▶ _DIRECTIONS_
Your task is to transcribe the entries below exactly, from their first line down to the line containing "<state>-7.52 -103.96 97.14", and to stop there.

┌─ DATA SUPPLIED

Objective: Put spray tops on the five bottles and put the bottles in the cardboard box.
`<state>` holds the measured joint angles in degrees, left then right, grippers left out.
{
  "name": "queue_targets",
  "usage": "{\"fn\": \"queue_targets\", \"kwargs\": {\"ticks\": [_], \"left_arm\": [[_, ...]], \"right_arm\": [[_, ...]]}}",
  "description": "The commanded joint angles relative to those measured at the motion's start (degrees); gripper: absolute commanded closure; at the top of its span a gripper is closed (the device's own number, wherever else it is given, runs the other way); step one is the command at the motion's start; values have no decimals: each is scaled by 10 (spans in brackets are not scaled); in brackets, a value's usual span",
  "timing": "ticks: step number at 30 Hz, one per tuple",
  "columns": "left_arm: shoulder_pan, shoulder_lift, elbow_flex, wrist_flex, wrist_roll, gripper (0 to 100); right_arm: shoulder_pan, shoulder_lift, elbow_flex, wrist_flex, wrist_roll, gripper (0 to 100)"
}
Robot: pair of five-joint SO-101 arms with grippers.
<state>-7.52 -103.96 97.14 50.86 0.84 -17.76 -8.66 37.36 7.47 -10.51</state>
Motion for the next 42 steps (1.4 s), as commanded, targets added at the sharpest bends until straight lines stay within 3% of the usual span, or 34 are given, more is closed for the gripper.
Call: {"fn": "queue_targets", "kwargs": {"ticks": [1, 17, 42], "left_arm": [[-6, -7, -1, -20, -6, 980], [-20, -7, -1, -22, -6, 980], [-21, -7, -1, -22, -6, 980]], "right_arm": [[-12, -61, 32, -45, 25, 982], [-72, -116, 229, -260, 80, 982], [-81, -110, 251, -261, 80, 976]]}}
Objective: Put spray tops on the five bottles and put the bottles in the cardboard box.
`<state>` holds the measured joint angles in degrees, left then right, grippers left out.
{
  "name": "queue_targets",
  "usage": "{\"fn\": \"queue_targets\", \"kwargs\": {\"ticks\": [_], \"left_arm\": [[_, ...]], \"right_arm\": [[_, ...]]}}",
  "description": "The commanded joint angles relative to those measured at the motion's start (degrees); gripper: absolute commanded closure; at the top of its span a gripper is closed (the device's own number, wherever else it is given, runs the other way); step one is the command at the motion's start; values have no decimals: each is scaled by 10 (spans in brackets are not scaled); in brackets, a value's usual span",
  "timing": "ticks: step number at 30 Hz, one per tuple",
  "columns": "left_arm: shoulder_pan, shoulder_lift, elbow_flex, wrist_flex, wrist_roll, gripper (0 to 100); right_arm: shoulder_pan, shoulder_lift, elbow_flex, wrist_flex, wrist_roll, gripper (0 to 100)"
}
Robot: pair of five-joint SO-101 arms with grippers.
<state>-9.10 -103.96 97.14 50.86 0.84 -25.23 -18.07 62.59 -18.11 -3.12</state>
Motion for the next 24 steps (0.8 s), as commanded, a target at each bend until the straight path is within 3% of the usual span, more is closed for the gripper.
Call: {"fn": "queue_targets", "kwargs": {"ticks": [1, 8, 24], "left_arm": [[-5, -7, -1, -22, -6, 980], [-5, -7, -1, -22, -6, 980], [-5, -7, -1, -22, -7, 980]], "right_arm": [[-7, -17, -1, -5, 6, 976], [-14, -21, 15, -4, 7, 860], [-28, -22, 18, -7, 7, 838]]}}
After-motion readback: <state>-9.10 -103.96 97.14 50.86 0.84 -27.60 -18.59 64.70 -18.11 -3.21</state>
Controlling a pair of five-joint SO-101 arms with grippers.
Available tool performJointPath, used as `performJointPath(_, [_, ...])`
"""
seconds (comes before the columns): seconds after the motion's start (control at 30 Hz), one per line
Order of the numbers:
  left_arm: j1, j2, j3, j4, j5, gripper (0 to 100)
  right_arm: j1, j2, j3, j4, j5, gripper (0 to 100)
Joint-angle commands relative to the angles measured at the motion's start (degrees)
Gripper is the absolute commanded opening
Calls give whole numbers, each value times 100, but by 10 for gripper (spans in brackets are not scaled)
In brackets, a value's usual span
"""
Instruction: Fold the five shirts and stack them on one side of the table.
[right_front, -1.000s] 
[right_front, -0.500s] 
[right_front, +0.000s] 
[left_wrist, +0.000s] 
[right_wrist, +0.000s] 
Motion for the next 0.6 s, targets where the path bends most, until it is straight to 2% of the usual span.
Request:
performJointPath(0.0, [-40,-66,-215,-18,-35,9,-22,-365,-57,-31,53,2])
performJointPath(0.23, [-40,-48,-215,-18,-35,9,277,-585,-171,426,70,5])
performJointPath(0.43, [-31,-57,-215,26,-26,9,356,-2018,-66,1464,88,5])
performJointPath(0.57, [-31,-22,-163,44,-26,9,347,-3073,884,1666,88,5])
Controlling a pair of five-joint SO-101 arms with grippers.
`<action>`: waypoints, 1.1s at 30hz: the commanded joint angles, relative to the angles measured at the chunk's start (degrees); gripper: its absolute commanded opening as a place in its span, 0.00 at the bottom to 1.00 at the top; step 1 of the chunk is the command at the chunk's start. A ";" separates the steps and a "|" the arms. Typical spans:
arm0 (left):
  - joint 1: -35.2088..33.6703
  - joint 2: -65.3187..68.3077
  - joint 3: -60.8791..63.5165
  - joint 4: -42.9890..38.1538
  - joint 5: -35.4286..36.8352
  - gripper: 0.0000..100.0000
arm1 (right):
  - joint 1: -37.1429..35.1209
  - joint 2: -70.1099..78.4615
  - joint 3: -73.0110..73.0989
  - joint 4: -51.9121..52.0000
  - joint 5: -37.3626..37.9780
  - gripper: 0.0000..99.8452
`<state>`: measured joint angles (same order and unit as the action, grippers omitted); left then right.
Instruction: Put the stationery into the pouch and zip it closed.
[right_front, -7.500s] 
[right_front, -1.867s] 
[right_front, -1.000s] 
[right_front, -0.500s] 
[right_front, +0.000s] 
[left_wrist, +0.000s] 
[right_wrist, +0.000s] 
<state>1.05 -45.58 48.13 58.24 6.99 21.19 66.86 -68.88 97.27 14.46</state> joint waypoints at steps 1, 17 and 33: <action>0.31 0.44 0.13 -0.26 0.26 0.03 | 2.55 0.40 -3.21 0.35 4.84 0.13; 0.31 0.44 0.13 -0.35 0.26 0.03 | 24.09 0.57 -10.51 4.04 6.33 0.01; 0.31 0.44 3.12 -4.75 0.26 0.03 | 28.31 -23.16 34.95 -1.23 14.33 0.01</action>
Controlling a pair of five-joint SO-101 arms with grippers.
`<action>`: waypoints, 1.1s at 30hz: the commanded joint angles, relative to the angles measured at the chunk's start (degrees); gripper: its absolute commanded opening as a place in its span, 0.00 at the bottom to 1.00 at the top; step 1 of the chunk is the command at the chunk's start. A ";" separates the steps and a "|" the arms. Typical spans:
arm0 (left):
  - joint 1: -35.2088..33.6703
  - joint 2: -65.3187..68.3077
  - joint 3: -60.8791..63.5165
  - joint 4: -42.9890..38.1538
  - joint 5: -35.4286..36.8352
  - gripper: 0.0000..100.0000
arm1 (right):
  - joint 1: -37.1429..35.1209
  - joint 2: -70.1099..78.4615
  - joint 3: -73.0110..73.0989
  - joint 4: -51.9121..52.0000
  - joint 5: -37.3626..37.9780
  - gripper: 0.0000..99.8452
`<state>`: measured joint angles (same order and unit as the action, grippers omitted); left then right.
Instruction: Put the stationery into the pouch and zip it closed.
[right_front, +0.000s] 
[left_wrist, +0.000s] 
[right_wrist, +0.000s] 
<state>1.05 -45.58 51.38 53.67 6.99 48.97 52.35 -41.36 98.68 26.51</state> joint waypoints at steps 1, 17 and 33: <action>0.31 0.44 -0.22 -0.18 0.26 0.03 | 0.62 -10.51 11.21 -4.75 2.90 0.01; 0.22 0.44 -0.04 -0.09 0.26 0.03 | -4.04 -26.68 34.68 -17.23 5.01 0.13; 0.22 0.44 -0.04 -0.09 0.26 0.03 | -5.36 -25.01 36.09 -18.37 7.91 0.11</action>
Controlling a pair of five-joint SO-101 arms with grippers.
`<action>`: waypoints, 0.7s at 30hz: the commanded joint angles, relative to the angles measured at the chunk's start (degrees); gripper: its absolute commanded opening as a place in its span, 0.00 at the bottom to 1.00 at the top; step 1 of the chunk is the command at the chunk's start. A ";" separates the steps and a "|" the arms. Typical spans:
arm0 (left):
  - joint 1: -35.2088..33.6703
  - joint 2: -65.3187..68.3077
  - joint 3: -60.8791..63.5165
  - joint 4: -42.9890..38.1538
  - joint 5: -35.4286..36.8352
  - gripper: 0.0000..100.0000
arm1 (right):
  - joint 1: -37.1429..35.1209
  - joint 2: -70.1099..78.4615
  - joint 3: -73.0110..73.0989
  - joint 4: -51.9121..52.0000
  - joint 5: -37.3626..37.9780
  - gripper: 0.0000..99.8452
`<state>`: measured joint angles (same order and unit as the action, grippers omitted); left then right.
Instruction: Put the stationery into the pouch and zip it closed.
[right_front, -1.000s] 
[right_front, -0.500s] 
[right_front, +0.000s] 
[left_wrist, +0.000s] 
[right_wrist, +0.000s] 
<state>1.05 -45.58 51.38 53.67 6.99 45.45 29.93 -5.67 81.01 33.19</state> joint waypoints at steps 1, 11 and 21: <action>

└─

▶ _RESULT FOR THIS TASK_
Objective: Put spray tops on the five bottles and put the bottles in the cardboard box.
`<state>` holds the measured joint angles in degrees, left then right, grippers left out.
{
  "name": "queue_targets",
  "usage": "{\"fn\": \"queue_targets\", \"kwargs\": {\"ticks\": [_], \"left_arm\": [[_, ...]], \"right_arm\": [[_, ...]]}}",
  "description": "The commanded joint angles relative to those measured at the motion's start (degrees); gripper: absolute commanded closure; at the top of its span a gripper is closed (the device's own number, wherever else it is given, runs the other way); step one is the command at the motion's start; values have no decimals: each is scaled by 10 (spans in brackets are not scaled); in brackets, a value's usual span",
  "timing": "ticks: step number at 30 Hz, one per tuple",
  "columns": "left_arm: shoulder_pan, shoulder_lift, elbow_flex, wrist_flex, wrist_roll, gripper (0 to 100); right_arm: shoulder_pan, shoulder_lift, elbow_flex, wrist_flex, wrist_roll, gripper (0 to 100)"
}
Robot: pair of five-joint SO-101 arms with grippers.
<state>-7.52 -103.96 97.14 50.86 0.84 -17.76 -8.66 37.36 7.47 -10.51</state>

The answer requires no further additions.